Dr. Lewis is Director of the Bone & Body Composition Laboratory at The University of Georgia and serves as principal investigator for research projects focused on osteoporosis prevention, primarily targeting pediatric populations. His laboratory investigates the roles of macro- (protein) and micronutrients (vitamin D, zinc), physical activity, and obesity on bone development during growth. Because obese children are at greater risk for fractures than normal weight children, his team examines the impact of obesity and associated cardiometabolic risks on bone quality. He utilizes numerous imaging instruments to assess bone quality such as dual energy X-ray absorptiometry (DXA), peripheral quantitative computed tomography (pQCT) and magnetic resonance imaging (MRI). The goal of his research is to discover relatively simple and inexpensive approaches to improve bone strength during growth and prevent osteoporotic fractures later in adulthood. For more information, see the Bone and Body Composition Laboratory.

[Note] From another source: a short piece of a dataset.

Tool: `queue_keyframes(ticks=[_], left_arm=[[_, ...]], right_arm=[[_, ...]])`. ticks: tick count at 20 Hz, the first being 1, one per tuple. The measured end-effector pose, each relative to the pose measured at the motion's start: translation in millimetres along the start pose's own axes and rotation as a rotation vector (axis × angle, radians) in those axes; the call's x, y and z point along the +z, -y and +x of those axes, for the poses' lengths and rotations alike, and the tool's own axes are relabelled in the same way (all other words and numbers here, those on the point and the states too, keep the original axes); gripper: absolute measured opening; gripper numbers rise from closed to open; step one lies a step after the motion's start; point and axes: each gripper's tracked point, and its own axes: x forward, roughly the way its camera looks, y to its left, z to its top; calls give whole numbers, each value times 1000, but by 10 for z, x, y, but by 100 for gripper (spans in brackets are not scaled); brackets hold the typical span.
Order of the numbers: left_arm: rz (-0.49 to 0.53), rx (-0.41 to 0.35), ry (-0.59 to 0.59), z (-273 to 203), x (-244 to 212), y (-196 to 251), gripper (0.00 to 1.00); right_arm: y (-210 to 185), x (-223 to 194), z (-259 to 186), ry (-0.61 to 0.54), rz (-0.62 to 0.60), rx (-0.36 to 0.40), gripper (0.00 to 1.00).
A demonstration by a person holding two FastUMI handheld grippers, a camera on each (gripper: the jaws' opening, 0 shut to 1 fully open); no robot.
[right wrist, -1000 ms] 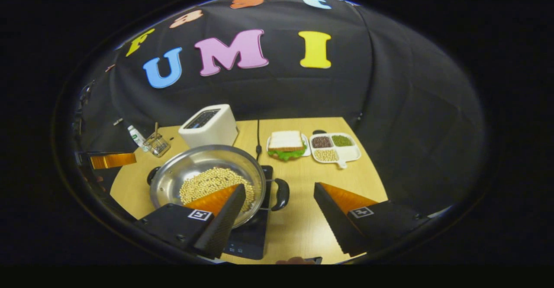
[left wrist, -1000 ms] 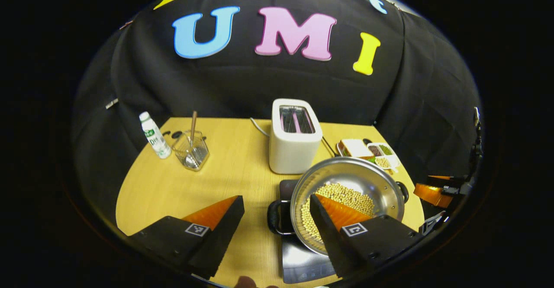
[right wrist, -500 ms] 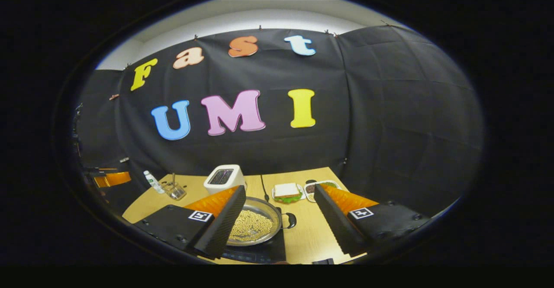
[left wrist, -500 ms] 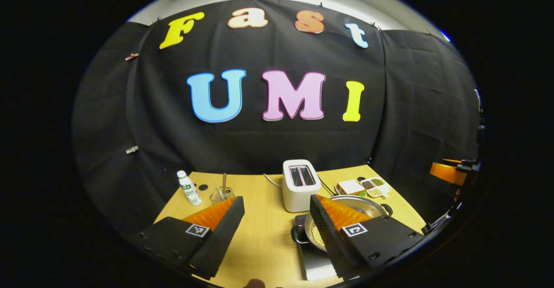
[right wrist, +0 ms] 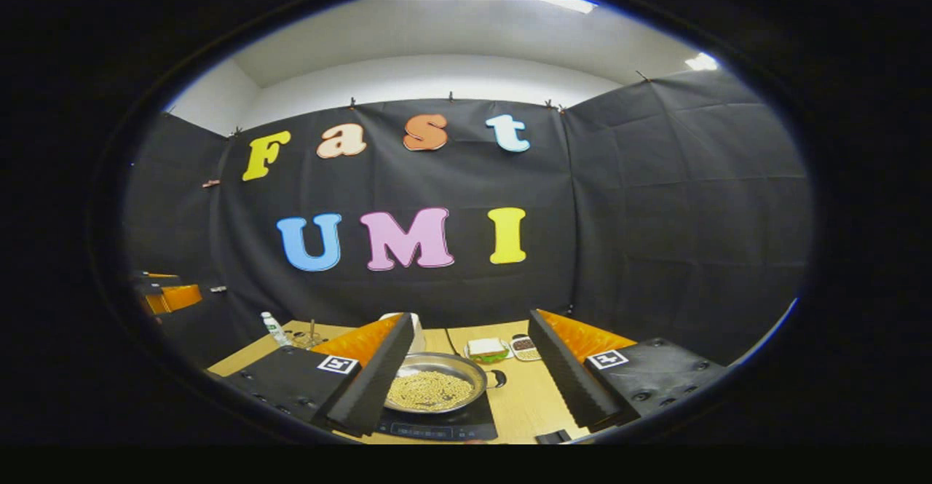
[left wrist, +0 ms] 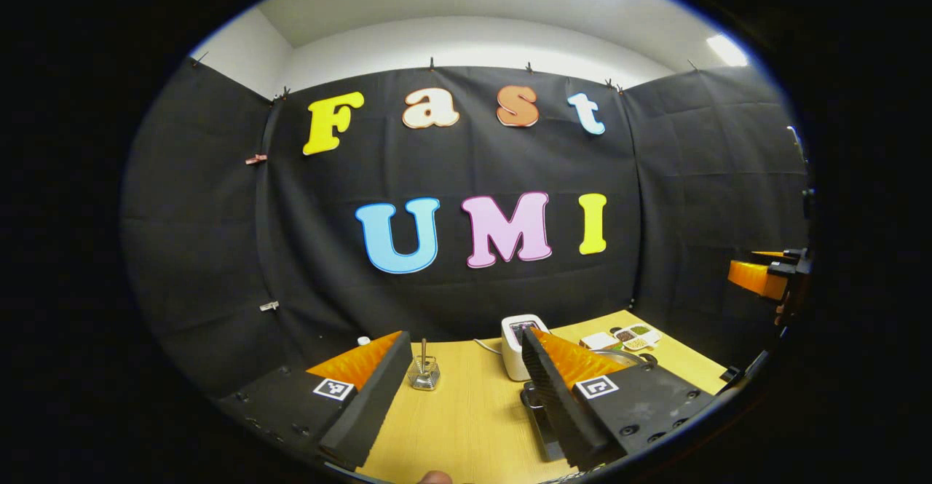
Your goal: First push the handle of the pot to place it horizontally, then grasp the pot with both hands and set it on the induction cooktop.
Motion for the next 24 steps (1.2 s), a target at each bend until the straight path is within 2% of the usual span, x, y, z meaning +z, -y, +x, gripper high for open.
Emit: queue_keyframes(ticks=[3, 6, 9, 13, 18, 24], left_arm=[[-32, 14, 23, -265, -38, -9, 94], [-108, 18, 16, -443, -173, 8, 95], [-147, 40, -6, -526, -271, -64, 95], [-126, 56, -9, -513, -281, -114, 95], [-128, 10, -28, -547, -386, 120, 95], [-112, -11, -33, -504, -434, 227, 95]], right_arm=[[33, -33, -250, 10, -40, -28, 98], [-26, -25, -419, 33, -68, -16, 98], [-37, -159, -517, -1, -91, -2, 98], [-9, -100, -604, 16, -76, -1, 100], [131, -257, -680, -15, -85, -35, 98], [224, -292, -719, -9, -100, -62, 98]])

My research focuses on bioactive food compounds and vitamins and their mechanisms of action on obesity and obesity-related diseases such as Non-alcoholic fatty liver disease. For more information, see the Bioactive Compounds and Health Laboratory.
My research is focused on the role of functional foods and nutritional factors that regulate metabolic activity. We are actively investigating compounds that act as ligands for DNA-binding transcription factors to alter epigenetic regulation of metabolism. We use molecular biology and biochemistry to understand how macronutrient metabolism is regulated in cell and animal models. For more information, visit the Epigenetic and Molecular Models of Metabolism Laboratory.
We are using a diverse set of biological and genetic techniques to better understand longevity, aging, and the onset of age-associated diseases such as cardiovascular disease and cancer. Our studies are conducted in mice, which are exceptional models because they share a high degree of genetic similarity with humans, exhibit short life spans, and enable investigators to efficiently control environmental factors - among them is diet. The long-term goals of our research are to enhance knowledge of aging as a biological process and to develop novel interventions that promote healthy longevity. For more information, see the Mechanisms of Aging and Longevity Laboratory.
Dr. Sattler has an international background in pharmacy, nutrition, and aging, and conducts patient-oriented research aimed at understanding and improving disparities in cardiovascular health, and interdisciplinary approaches to CVD disease prevention and management at large. Research methodologies used in her lab include epidemiological studies and clinical trials.